Thanking your guests for their attendance at your big day, as well as showing appreciation of any gift they've provided, is a courteous gesture that's an important item on the post-wedding "to do" list. Whilst it would appear at first sight to be a fairly straightforward task - after all, you're saying thank you - what could possibly go wrong? - the reality is that there are a number of common errors that can lead to embarrassment for guests and couples. Here we look at five no-nos when it comes to creating the perfect wedding thank you cards.
1. Mentioning other wedding gifts
Whilst mentioning some of the other presents you received in your wedding thank you card may seem like a great way to share some good news, you could inadvertently send out the message that more modest offerings just weren't up to scratch.
2. Only saying thank you
If you're going to thank someone for their gift, simply saying thank you without going into specifics can give the impression that you don't remember what's been given, or are saying thank you from duty rather than from the heart. Most couples keep a list of "who sent what" when they open the presents. When writing a thank you card, this information enables you to personalise your thanks. It's usual to not only thank someone for their named gift (for example: thank you so much for the beautiful flower vase), but also to write a follow-up sentence mentioning a positive trait of the item, or how you will use it (for example: we love how crystal catches the light, so this will look fantastic in our lounge).
3. Mentioning money
As a general rule, it is rude to mention the cost of a gift, the cost of the wedding or any other financial implications which relate to attendance at the event. If someone has given cash as a present, it's best not to mention the amount. Simply thank them for their gift, along with telling them how you intend to spend the money.
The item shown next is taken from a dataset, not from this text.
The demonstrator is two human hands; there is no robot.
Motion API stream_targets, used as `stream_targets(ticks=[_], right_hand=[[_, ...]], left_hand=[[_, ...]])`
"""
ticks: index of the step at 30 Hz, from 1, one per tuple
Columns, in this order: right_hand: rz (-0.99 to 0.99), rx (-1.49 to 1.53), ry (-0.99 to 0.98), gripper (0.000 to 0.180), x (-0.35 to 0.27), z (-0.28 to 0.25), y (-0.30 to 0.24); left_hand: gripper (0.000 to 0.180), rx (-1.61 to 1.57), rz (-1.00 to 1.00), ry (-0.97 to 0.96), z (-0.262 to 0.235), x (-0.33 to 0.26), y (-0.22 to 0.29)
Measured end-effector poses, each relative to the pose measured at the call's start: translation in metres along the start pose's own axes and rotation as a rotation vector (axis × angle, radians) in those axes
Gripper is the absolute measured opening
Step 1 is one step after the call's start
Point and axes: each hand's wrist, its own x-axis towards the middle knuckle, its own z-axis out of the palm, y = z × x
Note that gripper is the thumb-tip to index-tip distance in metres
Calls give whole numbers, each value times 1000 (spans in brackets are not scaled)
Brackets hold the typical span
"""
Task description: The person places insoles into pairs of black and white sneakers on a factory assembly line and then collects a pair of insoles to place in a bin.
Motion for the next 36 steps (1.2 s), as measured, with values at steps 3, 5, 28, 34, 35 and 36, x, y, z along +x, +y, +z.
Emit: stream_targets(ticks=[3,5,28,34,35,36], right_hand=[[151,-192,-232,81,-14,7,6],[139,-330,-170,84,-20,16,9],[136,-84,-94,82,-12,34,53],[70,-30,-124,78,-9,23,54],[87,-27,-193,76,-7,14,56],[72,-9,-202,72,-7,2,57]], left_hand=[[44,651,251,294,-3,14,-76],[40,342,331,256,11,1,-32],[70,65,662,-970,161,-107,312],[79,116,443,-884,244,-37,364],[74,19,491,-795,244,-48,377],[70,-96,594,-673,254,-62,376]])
4. Failing to update your contact details
On the presumption that you will want to keep in touch with the individuals you send thank you notes to, make sure your contact details are on the card. If you have changed your surname or moved home following your wedding, it's helpful to use the thank you card to convey this information. Particularly when it comes to surname changes, guests will want to know what changes, if any, you have decided on.
5. Thanking guests via email, text or social media
Although electronic thanks are quick and convenient, a paper card is still the best method of conveying thanks for attendance at a wedding or for a wedding present. A hand-written message in a suitable card shows thought. It also indicates that you value the recipient highly enough to spend time and effort writing to them personally.